The TSS model can be trained differently upon embodiments. For instance, the training of the TSS model process can depend on the dataset (source or target) from which the speech signals are taken. If it is a signal from the dataset used as the target dataset, the TSS model is trained to determine the speaker id and determine from which dataset the signal is coming from. If the signal comes from the source dataset, the model can only try to determine from which dataset the signal is coming from. According to at least some embodiments of the present disclosure, a Gradient Reversal Layer can also be applied after the feature space e. g. just after the feature space) in order to achieve Domain Confusion between both datasets and thus, decreases the impact of the extracted features output to the classifier. The intent is to obtain extracted features being invariant or almost invariant with age.

Dotted boxes with a x n in figure 6 are used for indicating that a group of units can be sequentially repeated n times. The F^_1 symbol describes a Gradient Reversal Layer and is used, during training, to achieve domain confusion between the source and target datasets used for training. .

The feature extraction model of the feature extraction block 620 can comprise a group of functions (or units) comprising at least one Convolutional Layer (CONV), at least one “batch norm” unit, and/or at least one Rectified Linear Unit (ReLU). The group of functions can be repeated sequentially several times (like 1 , 3 or 5 times). The convolutional unit (CONV) outputs data for the batch norm unit, which in turn outputs data to the ReLU.

The classification model of the classification block 640 and the domain confusion model of the domain confusion block 660 can each comprise a group of functions comprising at least one Linear Layer (LIN) unit that outputs data to at least one Rectified Linear Unit (ReLU) function. The group of functions can be repeated sequentially several times (like 1 , 3, 5 , 6, 7, or 9 times). In the classification and/or domain confusion model, the output of the last ReLU function can be input to at least one “SoftMax” function.

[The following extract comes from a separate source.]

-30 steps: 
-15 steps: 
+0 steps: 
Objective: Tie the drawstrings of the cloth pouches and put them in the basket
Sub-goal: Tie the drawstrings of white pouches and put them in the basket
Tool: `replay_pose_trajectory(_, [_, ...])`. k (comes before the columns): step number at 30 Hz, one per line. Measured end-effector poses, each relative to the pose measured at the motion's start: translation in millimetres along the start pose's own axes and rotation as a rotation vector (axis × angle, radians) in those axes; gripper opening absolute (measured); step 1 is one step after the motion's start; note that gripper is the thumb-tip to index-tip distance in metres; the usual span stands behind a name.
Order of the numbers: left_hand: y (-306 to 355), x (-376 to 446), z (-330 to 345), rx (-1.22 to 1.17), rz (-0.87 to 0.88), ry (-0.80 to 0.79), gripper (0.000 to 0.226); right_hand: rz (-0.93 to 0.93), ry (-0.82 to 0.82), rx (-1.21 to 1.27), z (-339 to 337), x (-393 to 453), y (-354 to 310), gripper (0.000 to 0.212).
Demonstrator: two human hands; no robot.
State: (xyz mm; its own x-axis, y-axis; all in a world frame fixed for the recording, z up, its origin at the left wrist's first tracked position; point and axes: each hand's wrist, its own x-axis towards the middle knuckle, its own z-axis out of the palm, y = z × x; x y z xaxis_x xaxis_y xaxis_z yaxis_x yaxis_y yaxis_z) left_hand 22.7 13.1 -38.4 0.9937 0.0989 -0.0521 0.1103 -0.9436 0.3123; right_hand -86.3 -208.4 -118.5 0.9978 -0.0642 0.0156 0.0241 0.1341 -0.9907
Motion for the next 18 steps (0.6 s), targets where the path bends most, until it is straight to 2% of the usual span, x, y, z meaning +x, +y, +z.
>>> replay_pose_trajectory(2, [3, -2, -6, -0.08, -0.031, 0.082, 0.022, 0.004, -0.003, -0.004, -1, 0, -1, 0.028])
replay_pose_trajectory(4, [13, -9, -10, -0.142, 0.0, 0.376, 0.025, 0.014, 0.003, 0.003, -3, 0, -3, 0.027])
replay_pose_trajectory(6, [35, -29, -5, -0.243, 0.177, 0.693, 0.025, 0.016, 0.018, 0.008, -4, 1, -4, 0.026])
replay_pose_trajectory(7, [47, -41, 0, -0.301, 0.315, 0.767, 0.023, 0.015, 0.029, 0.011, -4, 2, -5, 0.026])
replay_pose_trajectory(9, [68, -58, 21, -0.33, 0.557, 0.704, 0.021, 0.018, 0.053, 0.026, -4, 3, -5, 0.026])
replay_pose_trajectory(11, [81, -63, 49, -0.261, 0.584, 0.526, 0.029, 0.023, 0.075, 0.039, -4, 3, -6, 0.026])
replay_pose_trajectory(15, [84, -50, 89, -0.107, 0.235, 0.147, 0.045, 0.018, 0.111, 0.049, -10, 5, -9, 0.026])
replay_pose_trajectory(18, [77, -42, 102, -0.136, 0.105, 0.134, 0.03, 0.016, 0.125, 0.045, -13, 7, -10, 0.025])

The output of the classification block is a speaker id, while the output of the domain confusion block is a speaker age in the exemplary embodiments of figure 6.

Figures 7A, 7B and 7C present exemplary implementations and/or variants of the exemplary Target Speaker Selection architecture of figure 6.

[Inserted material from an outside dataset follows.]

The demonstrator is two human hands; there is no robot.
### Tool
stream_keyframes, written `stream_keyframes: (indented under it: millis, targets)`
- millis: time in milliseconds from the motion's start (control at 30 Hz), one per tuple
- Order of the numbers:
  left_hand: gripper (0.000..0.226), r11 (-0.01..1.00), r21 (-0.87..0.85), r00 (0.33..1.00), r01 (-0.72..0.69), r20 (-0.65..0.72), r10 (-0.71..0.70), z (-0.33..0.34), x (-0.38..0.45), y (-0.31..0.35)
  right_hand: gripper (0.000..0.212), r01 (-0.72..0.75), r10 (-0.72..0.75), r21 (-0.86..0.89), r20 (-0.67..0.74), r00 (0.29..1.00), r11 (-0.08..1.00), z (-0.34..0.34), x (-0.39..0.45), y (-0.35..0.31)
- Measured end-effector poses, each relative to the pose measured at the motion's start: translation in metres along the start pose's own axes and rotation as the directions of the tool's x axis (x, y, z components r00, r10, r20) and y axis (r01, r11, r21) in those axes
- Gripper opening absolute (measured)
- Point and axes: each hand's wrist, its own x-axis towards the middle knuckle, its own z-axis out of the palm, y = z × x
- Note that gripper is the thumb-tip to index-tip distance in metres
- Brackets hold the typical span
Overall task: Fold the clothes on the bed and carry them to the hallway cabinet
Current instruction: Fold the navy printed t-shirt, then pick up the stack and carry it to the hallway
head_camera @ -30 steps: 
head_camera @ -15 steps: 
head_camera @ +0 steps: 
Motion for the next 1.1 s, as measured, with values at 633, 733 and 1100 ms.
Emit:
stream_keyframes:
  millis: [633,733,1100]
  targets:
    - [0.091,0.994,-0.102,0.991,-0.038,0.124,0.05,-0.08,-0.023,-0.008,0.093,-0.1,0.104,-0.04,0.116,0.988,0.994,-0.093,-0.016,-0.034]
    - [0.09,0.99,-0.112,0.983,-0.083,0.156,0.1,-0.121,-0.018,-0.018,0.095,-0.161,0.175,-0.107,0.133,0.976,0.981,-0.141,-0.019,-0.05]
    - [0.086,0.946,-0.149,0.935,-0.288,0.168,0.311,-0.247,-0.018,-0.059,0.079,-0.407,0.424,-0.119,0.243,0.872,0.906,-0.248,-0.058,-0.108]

The exemplary TSS model of figure 7A is a speaker classifier that permits to classify voice signals of different domains (herein age classes: “young” and “old”). According to figure 7A, the model is trained to classify which speaker from domain “young” is speaking, while the domain confusion model ensures a domain-agnostic feature extraction.

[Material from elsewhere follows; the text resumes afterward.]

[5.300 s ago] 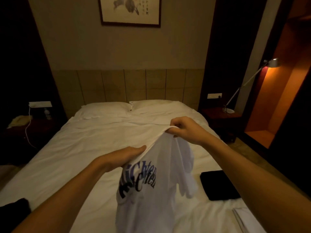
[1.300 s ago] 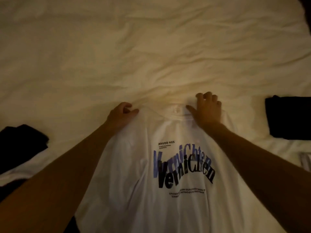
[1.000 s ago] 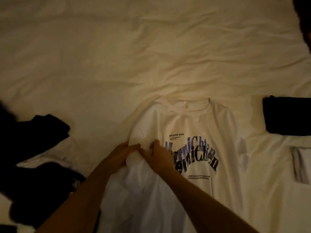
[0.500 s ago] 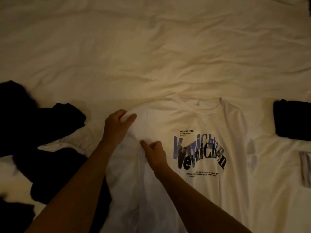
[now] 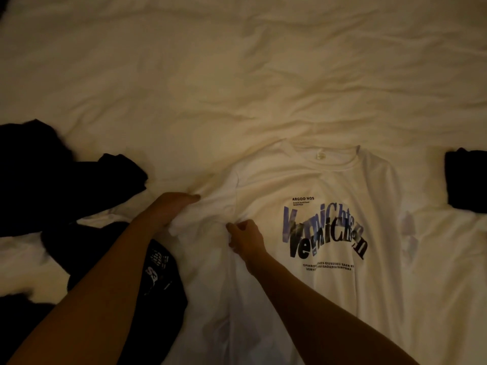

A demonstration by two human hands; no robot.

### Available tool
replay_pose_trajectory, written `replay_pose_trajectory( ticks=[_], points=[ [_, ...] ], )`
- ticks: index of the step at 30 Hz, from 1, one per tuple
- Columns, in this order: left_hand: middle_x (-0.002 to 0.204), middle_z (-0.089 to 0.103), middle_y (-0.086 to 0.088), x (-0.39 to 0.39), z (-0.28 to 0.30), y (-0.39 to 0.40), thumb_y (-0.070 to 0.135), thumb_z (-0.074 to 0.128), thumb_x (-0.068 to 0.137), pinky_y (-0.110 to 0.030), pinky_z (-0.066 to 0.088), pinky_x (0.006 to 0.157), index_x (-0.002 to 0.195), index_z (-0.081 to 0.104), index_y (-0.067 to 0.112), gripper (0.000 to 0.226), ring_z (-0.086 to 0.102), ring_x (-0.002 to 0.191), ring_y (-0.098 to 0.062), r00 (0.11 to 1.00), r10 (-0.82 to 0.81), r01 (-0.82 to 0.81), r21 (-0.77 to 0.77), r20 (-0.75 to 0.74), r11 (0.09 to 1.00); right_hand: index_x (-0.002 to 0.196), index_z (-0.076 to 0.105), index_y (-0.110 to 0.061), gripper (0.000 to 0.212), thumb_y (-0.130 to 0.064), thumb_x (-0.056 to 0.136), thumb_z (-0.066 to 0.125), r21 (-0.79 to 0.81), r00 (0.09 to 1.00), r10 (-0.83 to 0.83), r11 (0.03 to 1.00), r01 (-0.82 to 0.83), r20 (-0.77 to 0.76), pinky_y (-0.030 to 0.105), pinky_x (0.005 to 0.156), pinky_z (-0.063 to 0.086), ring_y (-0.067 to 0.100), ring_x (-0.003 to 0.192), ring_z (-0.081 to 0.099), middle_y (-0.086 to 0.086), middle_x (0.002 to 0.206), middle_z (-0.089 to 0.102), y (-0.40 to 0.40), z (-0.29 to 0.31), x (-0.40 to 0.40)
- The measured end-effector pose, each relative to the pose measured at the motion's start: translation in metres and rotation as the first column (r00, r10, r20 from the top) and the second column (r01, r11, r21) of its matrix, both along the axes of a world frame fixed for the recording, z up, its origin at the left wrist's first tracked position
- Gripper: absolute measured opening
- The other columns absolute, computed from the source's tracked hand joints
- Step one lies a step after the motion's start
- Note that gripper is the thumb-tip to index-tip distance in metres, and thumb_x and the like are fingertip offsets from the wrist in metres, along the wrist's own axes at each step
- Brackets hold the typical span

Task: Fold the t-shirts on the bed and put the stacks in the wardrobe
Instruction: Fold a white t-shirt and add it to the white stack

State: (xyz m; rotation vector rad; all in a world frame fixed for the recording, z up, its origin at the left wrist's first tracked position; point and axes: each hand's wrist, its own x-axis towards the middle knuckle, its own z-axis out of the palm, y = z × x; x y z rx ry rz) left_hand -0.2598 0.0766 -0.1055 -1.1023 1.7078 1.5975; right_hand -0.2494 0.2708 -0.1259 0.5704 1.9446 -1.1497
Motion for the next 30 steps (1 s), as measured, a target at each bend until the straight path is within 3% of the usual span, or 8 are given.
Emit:
replay_pose_trajectory(
  ticks=[3,8,11,14,20,23,27,30],
  points=[
    [0.091,0.065,-0.003,0.002,0.003,-0.003,0.032,0.065,0.094,-0.022,0.047,0.061,0.092,0.066,0.013,0.019,0.061,0.078,-0.018,0.970,0.107,-0.123,-0.062,-0.220,0.990,0.095,0.052,-0.017,0.025,-0.040,0.093,0.062,0.022,0.993,0.064,0.998,-0.063,-0.099,0.040,0.086,0.056,0.024,0.088,0.066,0.005,0.094,0.065,-0.008,0.012,-0.005],
    [0.070,0.066,0.004,-0.005,0.004,-0.001,0.017,0.063,0.093,-0.023,0.045,0.059,0.084,0.061,0.010,0.012,0.063,0.069,-0.014,0.955,0.087,-0.103,-0.043,-0.285,0.994,0.104,0.054,-0.009,0.048,-0.052,0.088,0.066,-0.272,0.871,0.026,0.954,0.125,0.490,0.036,0.079,0.057,0.026,0.081,0.067,0.014,0.096,0.066,-0.025,0.037,-0.008],
    [0.072,0.064,0.001,-0.003,0.003,-0.004,0.025,0.071,0.088,-0.026,0.046,0.064,0.076,0.057,0.012,0.022,0.061,0.074,-0.019,0.966,0.088,-0.104,-0.051,-0.243,0.993,0.121,0.057,-0.005,0.051,-0.039,0.087,0.073,-0.322,0.710,-0.389,0.693,0.645,0.586,0.035,0.076,0.057,0.026,0.098,0.065,0.015,0.116,0.063,-0.041,0.018,0.008],
    [0.098,0.069,-0.003,-0.002,0.002,-0.014,0.036,0.077,0.082,-0.032,0.053,0.076,0.104,0.067,0.015,0.033,0.065,0.088,-0.020,0.982,0.037,-0.049,-0.060,-0.184,0.997,0.120,0.058,-0.009,0.039,-0.024,0.088,0.073,-0.303,0.560,-0.560,0.489,0.818,0.610,0.032,0.075,0.055,0.025,0.102,0.064,0.011,0.119,0.062,-0.059,0.009,0.017],
    [0.091,0.059,0.008,-0.001,0.015,-0.042,0.040,0.076,0.083,-0.021,0.043,0.059,0.097,0.061,0.022,0.027,0.056,0.079,-0.007,0.970,-0.220,0.179,-0.299,-0.109,0.937,0.112,0.060,-0.022,0.026,-0.021,0.088,0.071,-0.346,0.649,-0.515,0.567,0.748,0.559,0.034,0.088,0.051,0.022,0.108,0.062,0.007,0.119,0.067,-0.065,0.016,0.022],
    [0.099,0.058,-0.002,-0.003,0.017,-0.049,0.028,0.074,0.088,-0.026,0.046,0.064,0.108,0.062,0.013,0.028,0.057,0.084,-0.016,0.965,-0.127,0.009,-0.454,-0.230,0.891,0.110,0.056,-0.028,0.027,-0.015,0.090,0.068,-0.356,0.672,-0.488,0.591,0.724,0.557,0.037,0.090,0.052,0.022,0.103,0.065,0.007,0.119,0.067,-0.067,0.018,0.025],
    [0.100,0.059,-0.015,0.003,0.009,-0.048,0.013,0.066,0.090,-0.035,0.044,0.075,0.102,0.061,0.003,0.016,0.055,0.085,-0.026,0.941,-0.074,-0.214,-0.751,-0.330,0.625,0.103,0.059,-0.014,0.009,-0.016,0.095,0.062,-0.356,0.746,-0.291,0.738,0.574,0.599,0.031,0.076,0.055,0.023,0.088,0.066,0.011,0.099,0.065,-0.073,0.027,0.029],
    [0.112,0.060,-0.023,0.014,0.004,-0.034,0.009,0.059,0.093,-0.033,0.041,0.081,0.110,0.061,0.000,0.019,0.058,0.099,-0.035,0.910,0.147,-0.405,-0.754,-0.388,0.516,0.103,0.060,-0.013,0.009,-0.020,0.099,0.056,-0.384,0.811,-0.126,0.832,0.401,0.572,0.031,0.075,0.055,0.025,0.089,0.065,0.013,0.104,0.063,-0.063,0.034,0.030]
  ],
)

A voice signal of the dataset is associated with an identifier of a speaker of a known age (so as to deduce an associated age class) or is labelled with a known age class (like “young” or “old”). The classifier is made age-agnostic during training (as explained hereinbefore). It basically learns to classify voices of speakers belonging to a single domain (“young” as an exemplar) from a dataset of voice signals of both domains. The use of a speaker age identification model alongside a gradient reversal layer can help ensuring that the network only use shared information between young and old speakers, and thus help the identification of the speakers to be more age-agnostic.

Once the model has been trained, the obtaining of at least one target audio signal can comprise feeding the network with signals from an “old” speaker, and selecting, as the least one target audio signal, the audio signal associated with one or more “young” speaker yielded by the model as being the closest(s) young speaker to the input “old” speaker.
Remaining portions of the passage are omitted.